→ **Task statement**
Restate word for word the line with "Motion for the" and all lines after it; please stop only at the end of the listing below.

→ **Information provided**
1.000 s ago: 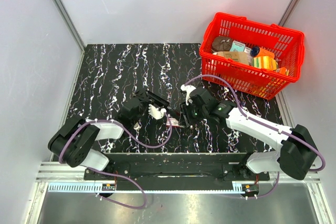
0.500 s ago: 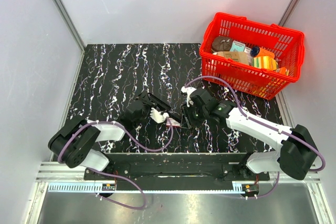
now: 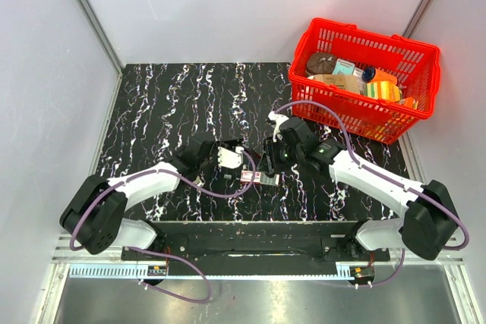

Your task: Unload the staples from the stapler

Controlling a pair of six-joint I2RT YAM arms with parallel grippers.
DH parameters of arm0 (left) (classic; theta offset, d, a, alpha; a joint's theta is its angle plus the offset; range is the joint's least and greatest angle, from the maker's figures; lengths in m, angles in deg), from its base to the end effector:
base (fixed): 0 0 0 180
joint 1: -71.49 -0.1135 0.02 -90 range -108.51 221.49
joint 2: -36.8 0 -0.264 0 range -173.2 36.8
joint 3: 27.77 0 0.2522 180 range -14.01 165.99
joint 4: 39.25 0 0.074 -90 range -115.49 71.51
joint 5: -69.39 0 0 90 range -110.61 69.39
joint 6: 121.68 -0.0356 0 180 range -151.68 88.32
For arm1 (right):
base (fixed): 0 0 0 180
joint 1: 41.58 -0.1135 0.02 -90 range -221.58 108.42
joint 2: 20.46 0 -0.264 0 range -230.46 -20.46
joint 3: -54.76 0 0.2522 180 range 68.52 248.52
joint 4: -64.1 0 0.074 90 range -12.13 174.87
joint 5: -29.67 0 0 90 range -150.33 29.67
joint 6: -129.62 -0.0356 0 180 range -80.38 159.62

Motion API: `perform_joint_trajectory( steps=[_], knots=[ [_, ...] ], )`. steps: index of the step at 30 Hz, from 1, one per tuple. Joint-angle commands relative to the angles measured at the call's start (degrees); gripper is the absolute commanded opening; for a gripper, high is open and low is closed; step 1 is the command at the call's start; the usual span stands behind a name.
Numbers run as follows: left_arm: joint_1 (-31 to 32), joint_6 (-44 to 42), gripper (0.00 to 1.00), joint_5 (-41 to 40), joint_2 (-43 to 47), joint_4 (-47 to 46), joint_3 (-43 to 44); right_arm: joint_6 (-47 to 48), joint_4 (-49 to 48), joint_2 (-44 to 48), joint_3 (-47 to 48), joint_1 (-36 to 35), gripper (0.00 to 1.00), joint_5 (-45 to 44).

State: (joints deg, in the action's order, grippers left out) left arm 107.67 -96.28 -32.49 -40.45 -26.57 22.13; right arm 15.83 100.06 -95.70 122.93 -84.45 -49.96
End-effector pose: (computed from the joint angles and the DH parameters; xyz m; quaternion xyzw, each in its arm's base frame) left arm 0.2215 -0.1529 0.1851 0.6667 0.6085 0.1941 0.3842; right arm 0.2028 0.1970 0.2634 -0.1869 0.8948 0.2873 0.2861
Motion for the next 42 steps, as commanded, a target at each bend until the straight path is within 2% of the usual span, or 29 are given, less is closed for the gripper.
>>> perform_joint_trajectory(
  steps=[1, 6, 13, 17, 22, 32, 35, 36, 42],
  knots=[
    [2.75, -2.03, 0.0, 4.4, 1.84, -1.05, -0.91, -5.48, -12.44, -0.17, 4.74, 3.23, 0.0, -6.59],
    [2.84, 7.53, 0.0, 9.49, 0.27, 9.58, 9.27, -6.26, -13.4, -0.08, 5.09, 3.41, 0.0, -7.38],
    [2.84, 29.59, 0.0, 22.15, -3.69, 21.99, 23.61, -10.74, -17.44, -6.66, 11.31, 3.76, 0.0, -12.74],
    [2.84, 35.76, 0.0, 27.16, -5.36, 22.35, 25.82, -12.24, -19.12, -12.9, 16.85, 4.02, 0.0, -15.29],
    [2.67, 39.54, 0.0, 28.67, -9.31, 19.8, 27.66, -13.04, -20.26, -18.44, 21.87, 4.64, 0.0, -17.4],
    [-2.96, 47.36, 0.0, 35.34, -16.7, 21.47, 35.83, -8.12, -18.07, -25.12, 28.9, 7.97, 0.0, -20.39],
    [-4.45, 49.74, 0.21, 36.84, -17.75, 23.84, 36.98, -6.8, -15.0, -28.46, 33.02, 9.38, 0.0, -20.74],
    [-4.89, 50.01, 0.24, 37.1, -17.58, 24.45, 36.9, -6.45, -13.68, -29.6, 34.6, 9.73, 0.0, -20.74],
    [-7.35, 50.71, 0.3, 36.4, -14.95, 25.86, 33.65, -3.63, -7.0, -35.84, 41.73, 10.35, 0.0, -22.15]
  ],
)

→ **Answer to the problem**
Motion for the next 42 steps, as commanded, a target at each bend until the straight path is within 2% of the usual span, or 29 are given, less is closed for the gripper.
>>> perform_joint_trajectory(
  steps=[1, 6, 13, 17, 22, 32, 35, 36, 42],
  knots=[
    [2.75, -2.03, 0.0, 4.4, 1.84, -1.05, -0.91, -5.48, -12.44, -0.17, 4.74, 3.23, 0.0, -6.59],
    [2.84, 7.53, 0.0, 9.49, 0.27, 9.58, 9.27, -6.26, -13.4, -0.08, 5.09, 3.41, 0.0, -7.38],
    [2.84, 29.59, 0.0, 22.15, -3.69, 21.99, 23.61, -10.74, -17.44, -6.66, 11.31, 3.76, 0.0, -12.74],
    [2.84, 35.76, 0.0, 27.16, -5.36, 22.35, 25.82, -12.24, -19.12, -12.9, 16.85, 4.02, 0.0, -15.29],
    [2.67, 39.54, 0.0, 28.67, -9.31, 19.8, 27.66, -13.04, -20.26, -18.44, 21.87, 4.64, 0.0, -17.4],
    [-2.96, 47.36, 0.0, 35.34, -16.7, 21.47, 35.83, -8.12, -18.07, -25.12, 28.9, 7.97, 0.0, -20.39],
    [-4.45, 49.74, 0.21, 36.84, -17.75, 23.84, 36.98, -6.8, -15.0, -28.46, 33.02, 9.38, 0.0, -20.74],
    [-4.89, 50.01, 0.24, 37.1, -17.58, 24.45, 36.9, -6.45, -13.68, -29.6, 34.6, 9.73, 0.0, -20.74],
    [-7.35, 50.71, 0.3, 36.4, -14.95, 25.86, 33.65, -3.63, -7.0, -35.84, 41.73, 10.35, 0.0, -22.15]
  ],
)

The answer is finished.